Necessity Still Breeds Ingenuity - Archive of SQUALL MAGAZINE 1992-2006

Monitoring The Mayhem (Pt 3)

A chronology of news events presented by independent media sources from The West Bank (March-June 2002) plus eyewitness testimonies from activists on the ground.

April 2002

April 16, 15:15: Nablus:
The Israeli military cut the phone lines and destroy the water supply. Of the four camps in Nablus, at least two, Balata and Askar, have been without food, water, and electricity for 13 days. The camps are sealed off by soldiers and tanks. As of last night, they are shelling the camps. No ambulances are allowed in.

"There are few patients in the hospital, not because there are few injuries or deaths, but because ambulances are not allowed to reach the dead and dying. A Red Crescent ambulance driver told me that he has been arrested four times in a week. They are forced to take off their clothes, handcuffed , blindfolded and made to stand in the sun for 2 or 3 hours while the soldiers shoot their guns around them. He showed me the bullet holes and broken windows in the ambulance. He hasn't seen his wife and two young children in thirteen days."
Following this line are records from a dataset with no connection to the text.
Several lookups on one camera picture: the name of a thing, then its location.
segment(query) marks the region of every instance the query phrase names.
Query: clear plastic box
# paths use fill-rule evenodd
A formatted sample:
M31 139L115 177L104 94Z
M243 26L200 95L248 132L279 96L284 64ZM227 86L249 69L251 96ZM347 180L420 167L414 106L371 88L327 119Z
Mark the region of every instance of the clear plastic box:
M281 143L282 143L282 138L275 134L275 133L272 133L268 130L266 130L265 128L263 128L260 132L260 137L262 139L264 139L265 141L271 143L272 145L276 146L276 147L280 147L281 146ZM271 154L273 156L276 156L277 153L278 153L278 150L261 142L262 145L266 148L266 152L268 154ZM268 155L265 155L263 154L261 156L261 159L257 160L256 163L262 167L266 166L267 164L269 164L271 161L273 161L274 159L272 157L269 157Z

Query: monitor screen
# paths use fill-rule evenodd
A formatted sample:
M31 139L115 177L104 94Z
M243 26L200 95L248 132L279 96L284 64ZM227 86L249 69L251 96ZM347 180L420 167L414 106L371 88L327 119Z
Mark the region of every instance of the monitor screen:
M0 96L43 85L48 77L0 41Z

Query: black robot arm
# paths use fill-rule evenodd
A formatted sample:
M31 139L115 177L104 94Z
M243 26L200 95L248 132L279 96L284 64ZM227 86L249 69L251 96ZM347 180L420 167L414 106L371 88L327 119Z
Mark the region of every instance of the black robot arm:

Yesterday a boy found an unused tank shell. It exploded and left his eyes burned shut, his body blackened, and blood pouring from his stomach. His cries revealed a voice in the process of changing. He could not have been more than 12 years old."

- MARY KELLY - IRISH NURSE AND ISM ACTIVIST - via e-mail APRIL 15

April 16, 2002 16.30: Nablus:
A group of internationals, attempting to deliver humanitarian aid to the Askar camp are intercepted by the IOF.
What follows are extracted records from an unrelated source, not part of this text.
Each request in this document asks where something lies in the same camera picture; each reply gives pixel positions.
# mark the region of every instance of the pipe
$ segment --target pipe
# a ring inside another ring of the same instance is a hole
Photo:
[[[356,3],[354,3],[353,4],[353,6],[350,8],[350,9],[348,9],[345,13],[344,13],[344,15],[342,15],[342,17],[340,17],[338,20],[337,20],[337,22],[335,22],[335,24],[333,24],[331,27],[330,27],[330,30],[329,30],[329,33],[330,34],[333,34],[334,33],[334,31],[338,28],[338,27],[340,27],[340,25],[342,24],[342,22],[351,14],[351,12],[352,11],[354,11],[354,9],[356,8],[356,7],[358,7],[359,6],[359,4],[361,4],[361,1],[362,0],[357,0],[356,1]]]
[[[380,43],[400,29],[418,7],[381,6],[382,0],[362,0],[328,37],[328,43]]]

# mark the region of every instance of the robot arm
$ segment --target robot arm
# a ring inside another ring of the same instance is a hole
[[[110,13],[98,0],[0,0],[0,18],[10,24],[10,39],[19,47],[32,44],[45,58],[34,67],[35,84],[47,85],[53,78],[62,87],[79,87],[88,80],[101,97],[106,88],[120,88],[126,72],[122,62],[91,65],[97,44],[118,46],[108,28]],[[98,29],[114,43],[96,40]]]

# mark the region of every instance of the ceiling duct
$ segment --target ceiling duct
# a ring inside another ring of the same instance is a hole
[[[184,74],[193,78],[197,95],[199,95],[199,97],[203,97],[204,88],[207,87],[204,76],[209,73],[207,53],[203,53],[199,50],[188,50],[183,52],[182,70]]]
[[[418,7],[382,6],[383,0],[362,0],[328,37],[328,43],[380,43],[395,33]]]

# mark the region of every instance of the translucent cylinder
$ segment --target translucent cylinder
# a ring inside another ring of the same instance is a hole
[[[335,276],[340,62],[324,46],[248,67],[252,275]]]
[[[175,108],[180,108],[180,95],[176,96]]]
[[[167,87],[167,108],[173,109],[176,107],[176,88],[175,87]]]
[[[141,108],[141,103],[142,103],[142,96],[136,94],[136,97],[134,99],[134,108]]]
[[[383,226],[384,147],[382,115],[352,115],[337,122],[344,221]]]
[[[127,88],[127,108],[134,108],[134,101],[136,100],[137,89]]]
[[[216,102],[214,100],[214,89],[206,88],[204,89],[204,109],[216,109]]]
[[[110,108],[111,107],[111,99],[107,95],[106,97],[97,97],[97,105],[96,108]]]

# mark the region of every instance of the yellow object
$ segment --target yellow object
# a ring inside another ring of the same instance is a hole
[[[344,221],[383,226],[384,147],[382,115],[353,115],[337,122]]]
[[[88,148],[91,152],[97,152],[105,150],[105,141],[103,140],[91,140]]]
"Today we planned to take food and medicines to Belata and Askar refugee camps which have been under attack and curfew for weeks. We were six Palestinians - a Doctor and 5 paramedics - and 25 activists - 15 from France, 5 from the UK, 3 from US, 2 Danes and myself from Ireland. Before long we met an army checkpoint with IOF soldiers and one tank. We declared our mission, showed our passports and got through to Belata. The people are suffering terribly from diseases from lack of hygiene. They have no fresh food or medicines, 16,000 people live in this camp.
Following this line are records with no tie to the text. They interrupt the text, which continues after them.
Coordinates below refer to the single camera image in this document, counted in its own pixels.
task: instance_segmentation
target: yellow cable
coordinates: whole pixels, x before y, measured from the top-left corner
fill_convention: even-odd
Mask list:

Our efforts to visit Askar were stopped by two tanks which blocked our way. The soldiers fired warning shots from machine guns. We turned back and started walking home. We were stopped at the same checkpoint but this time they did not let us through and wanted to punish us for taking food to Belata. They made us wait for 2 hours. We tried negotiating but the commanding officer said he was awaiting orders. Then, we were suddenly surrounded by four tanks and two police vans. Machine guns were fired into the air. Things escalated quickly. We were told that they wanted to arrest the Palestinian doctor and the five paramedics, but that we [the internationals] could leave. We refused to leave without the Palestinians. They warned us that things would get ugly if we did not obey. We quickly formed a protective ring around our Palestinian friends. A concussion grenade exploded into our group, then the soldiers started beating us kicking, punching and rifle butts were used. They managed to drag the four Palestinian men away from us, beat them, forced them to kneel and handcuffed them. We were very shocked to put it mildly! Many of our group were injured, especially the men, but we still had the two Palestinian women in our midst. They threatened us with more violence but we refused to move and linked our arms tightly around the women. They destroyed the film in our cameras.

We refused to leave until they returned the four men. A stand off situation went on where we expected another attack from them. We let them know we would not move until they returned the four men. After what seemed like a lifetime, they returned the prisoners to us and allowed us to go home. They beat us but did not win."

- MARY KELLY - IRISH NURSE AND ISM ACTIVIST via e-mail

April 19: Nablus:
The IOF raids the Naseiriah neighbourhood killing one Palestinian. In Nablus, seventy Palestinians, including many children and women, are killed during the attack. They are buried in a mass grave during a 5-hour lift of the Israeli military curfew imposed on the city.

April 19: Gaza Strip:
Fifteen Israeli tanks attack the town of Rafah in the southern Gaza Strip early Friday, killing at least three Palestinians in the Brazil neighbourhood. A 15-year-old Palestinian boy is shot dead in the Sweidiah neighbourhood.

April 22: Gaza:
Four Palestinian children are wounded, including a three-year-old shot in the head, when Israeli troops fire on them as they threw stones at Israeli bulldozers.

April 24: Ramallah:
A delegation from the EU, holds talks with Arafat today. This is the ninth day that the moqata'a (presidential compound) has received no food or water. The Israeli authorities refuse to allow the injured out. One activist has a broken back, another went out to speak with some of the soldiers and was told: "Tell them to come out, then we will shoot them."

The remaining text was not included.